Assignment :: Reproduce only what runs from the line containing "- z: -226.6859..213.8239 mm" to the line containing "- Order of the" in the records below, inclusive. Keep it exact, and keep the pictures out.

Records to process ::
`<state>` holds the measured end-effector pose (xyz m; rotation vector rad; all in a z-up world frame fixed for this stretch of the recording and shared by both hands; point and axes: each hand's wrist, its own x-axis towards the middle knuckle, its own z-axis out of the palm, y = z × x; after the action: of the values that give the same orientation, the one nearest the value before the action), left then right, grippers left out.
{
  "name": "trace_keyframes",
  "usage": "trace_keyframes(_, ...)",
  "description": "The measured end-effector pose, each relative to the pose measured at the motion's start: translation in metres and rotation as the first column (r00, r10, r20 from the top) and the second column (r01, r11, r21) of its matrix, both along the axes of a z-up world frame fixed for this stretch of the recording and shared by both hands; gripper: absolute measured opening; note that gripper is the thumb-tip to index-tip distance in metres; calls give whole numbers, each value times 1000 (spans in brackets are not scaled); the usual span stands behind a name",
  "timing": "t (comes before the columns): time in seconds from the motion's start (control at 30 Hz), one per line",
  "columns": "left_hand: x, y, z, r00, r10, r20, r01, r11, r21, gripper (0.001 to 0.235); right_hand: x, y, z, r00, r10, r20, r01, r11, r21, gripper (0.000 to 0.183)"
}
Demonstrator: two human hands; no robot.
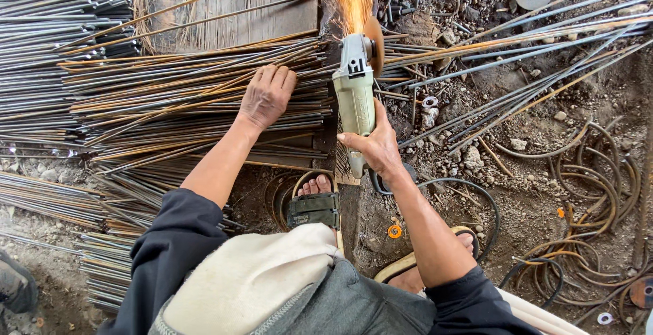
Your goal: The person uses an angle grinder to cut a bundle of metal rods resting on a wooden plank. They repeatedly cut the rods, creating sparks, and then rearrange the cut pieces on the plank.
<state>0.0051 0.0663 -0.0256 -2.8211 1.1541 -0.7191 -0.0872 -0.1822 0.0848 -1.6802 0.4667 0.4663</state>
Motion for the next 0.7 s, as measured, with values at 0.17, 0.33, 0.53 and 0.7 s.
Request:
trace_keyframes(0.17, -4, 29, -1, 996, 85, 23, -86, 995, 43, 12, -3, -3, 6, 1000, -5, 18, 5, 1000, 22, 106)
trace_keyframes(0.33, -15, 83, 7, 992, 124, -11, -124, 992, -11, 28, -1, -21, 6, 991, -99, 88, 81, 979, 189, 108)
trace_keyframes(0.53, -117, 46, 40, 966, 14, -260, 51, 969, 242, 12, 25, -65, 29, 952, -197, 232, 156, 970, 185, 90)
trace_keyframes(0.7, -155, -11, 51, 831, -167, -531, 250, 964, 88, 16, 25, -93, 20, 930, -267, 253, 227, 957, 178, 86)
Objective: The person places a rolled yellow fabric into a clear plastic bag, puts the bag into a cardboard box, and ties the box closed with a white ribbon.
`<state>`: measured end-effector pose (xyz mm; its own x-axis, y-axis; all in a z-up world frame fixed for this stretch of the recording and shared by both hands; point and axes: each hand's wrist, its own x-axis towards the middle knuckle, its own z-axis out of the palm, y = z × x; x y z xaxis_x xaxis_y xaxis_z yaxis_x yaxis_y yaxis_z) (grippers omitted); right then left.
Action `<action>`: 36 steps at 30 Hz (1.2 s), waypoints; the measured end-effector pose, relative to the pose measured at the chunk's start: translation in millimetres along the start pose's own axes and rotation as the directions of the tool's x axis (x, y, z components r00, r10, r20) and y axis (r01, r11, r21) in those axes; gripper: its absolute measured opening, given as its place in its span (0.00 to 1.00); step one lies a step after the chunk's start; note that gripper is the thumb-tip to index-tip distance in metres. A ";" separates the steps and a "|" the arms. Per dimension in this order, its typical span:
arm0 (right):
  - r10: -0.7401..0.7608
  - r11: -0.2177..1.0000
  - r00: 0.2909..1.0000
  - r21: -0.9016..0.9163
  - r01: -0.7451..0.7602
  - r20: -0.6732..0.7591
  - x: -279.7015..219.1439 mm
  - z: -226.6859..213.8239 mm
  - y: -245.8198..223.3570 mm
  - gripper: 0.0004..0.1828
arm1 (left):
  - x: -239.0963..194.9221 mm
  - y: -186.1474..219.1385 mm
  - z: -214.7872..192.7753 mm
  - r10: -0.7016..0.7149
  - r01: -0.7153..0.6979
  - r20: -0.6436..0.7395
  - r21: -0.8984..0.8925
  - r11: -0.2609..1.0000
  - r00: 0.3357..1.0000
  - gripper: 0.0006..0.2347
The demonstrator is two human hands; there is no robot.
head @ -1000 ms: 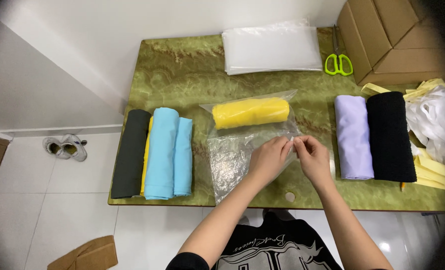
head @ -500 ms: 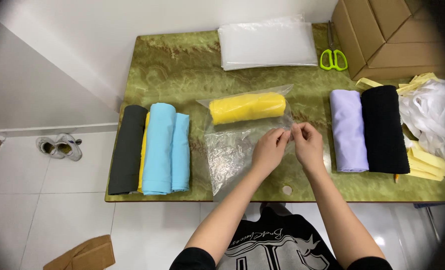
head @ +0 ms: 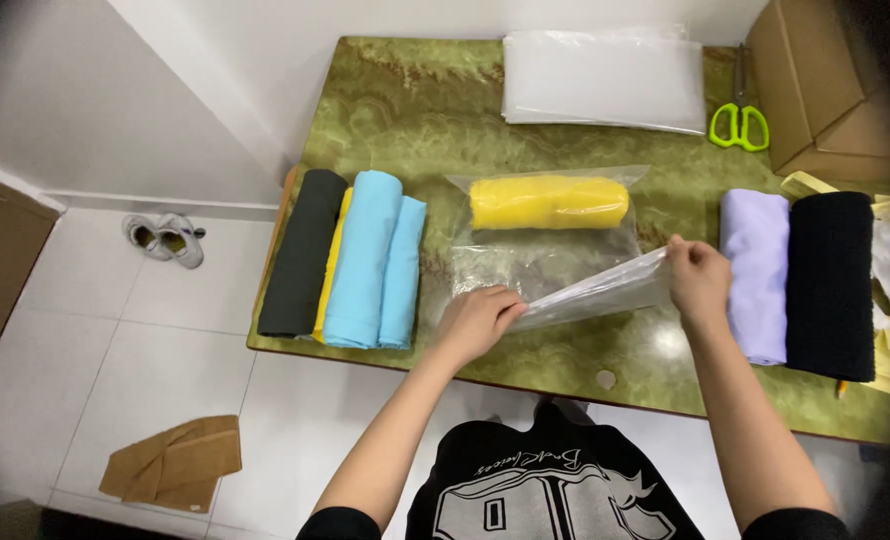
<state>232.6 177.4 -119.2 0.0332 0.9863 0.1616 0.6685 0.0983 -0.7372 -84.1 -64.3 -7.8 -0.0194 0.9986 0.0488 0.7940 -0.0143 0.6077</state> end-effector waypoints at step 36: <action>0.521 0.713 0.688 0.186 -0.677 0.506 -8.1 12.1 69.5 0.28 | 16.3 -115.6 80.9 -0.766 0.445 0.361 -0.889 -0.110 0.532 0.26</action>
<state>269.8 177.8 -179.7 -0.0048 0.7964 -0.6047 0.3158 -0.5726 -0.7566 -127.0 -42.3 -141.4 -0.3990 0.5603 -0.7259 -0.6362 0.4010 0.6592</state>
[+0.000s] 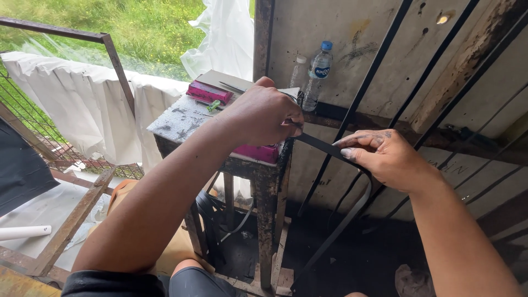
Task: Applying edge paint to a leather strip using a roller applicator and hanging it to dry.
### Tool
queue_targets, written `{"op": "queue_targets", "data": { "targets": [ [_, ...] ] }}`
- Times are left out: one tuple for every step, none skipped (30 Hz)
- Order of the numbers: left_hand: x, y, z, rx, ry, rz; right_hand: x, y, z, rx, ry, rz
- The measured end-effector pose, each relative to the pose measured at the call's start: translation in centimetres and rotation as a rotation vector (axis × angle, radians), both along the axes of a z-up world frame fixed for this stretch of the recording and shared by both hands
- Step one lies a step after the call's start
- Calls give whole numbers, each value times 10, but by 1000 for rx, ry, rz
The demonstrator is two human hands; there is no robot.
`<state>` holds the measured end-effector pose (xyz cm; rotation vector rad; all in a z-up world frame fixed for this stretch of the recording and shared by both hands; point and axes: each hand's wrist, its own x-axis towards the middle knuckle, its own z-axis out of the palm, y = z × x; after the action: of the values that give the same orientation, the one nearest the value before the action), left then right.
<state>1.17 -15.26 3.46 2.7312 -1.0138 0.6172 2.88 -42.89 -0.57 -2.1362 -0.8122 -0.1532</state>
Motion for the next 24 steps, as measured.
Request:
{"op": "queue_targets", "data": {
  "targets": [
    [-3,4,2,-1,-2,2,0,0,2,-1,-2,2],
    [-6,8,5,-43,31,-14,1,0,3,-53,-39,-2],
    [-8,12,7,-86,64,-32,1,0,5,-105,-77,-8],
    [-7,18,6,-87,62,-30,2,0,5,-106,-79,-6],
    [-7,23,5,-97,54,-44,3,1,5,-130,-89,-18],
    [-6,29,5,-107,47,-59,4,1,5,-154,-98,-30],
    [-8,37,6,-108,48,-58,5,1,5,-155,-97,-29],
    [-11,44,8,-100,58,-21,5,2,5,-157,-103,-23],
    [-14,52,9,-93,69,17,6,3,4,-158,-108,-17],
    [-16,57,9,-94,69,18,3,5,7,-158,-108,-16],
    [-18,63,10,-77,75,96,1,8,9,-191,-89,-51],
    [-21,68,10,-61,80,174,-1,11,12,-223,-71,-86],
    [-21,73,10,-62,81,176,0,13,10,-224,-70,-84],
    [-22,79,10,-62,71,187,2,14,9,-204,-82,-82],
    [-23,84,10,-63,60,198,3,16,7,-184,-94,-80],
    [-23,86,9,-64,61,200,1,19,7,-185,-94,-78],
    [-23,88,8,-55,43,213,0,22,8,-183,-95,-88],
    [-22,90,7,-46,25,227,-2,25,9,-180,-96,-99],
    [-21,92,6,-47,24,227,-1,27,8,-181,-97,-99],
    [-20,94,5,-39,9,224,1,28,7,-216,-140,-108],
    [-18,95,4,-31,-8,220,2,29,7,-250,-183,-119],
    [-17,96,3,-32,-9,219,1,32,7,-250,-184,-120],
    [-16,97,3,-22,-29,225,1,34,7,-274,-186,-140],
    [-15,98,2,-11,-49,231,0,37,8,-297,-189,-161]
  ]
}}
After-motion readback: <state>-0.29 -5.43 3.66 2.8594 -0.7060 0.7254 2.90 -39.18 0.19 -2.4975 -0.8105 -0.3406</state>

Task result ::
  - z: -226.6859..213.8239 mm
  - y: -245.8198..223.3570 mm
  - gripper: 0.0004..0.1828
arm1 (left):
  - x: -239.0963..194.9221 mm
  - y: -186.1474..219.1385 mm
  - z: -214.7872..192.7753 mm
  - r10: -0.7016..0.7149
  - r01: -0.7153..0.6979
  - r20: -0.6436..0.7395
  - r21: -0.8984..0.8925
  - r11: -0.2609..1.0000
  - r00: 0.3357..1.0000
  - gripper: 0.0006..0.2347
The demonstrator is two human hands; there is no robot.
head @ -1000 ms: 
head @ -500 ms: 
head @ +0 ms: 
<state>232.6 177.4 -119.2 0.0332 0.9863 0.1616 0.6685 0.0983 -0.7372 -84.1 -64.3 -7.8 -0.0194 0.9986 0.0488 0.7940 -0.0143 0.6077</state> end-effector waypoints at step 36: <action>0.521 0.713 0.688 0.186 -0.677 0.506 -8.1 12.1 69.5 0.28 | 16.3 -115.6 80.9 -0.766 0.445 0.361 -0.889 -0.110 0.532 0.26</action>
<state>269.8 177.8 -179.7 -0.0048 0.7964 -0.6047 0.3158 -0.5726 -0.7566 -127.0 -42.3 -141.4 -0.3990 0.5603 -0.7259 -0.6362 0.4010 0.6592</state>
[+0.000s] 
Task: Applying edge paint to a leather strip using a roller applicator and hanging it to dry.
### Tool
queue_targets, written `{"op": "queue_targets", "data": { "targets": [ [_, ...] ] }}`
- Times are left out: one tuple for every step, none skipped (30 Hz)
- Order of the numbers: left_hand: x, y, z, rx, ry, rz; right_hand: x, y, z, rx, ry, rz

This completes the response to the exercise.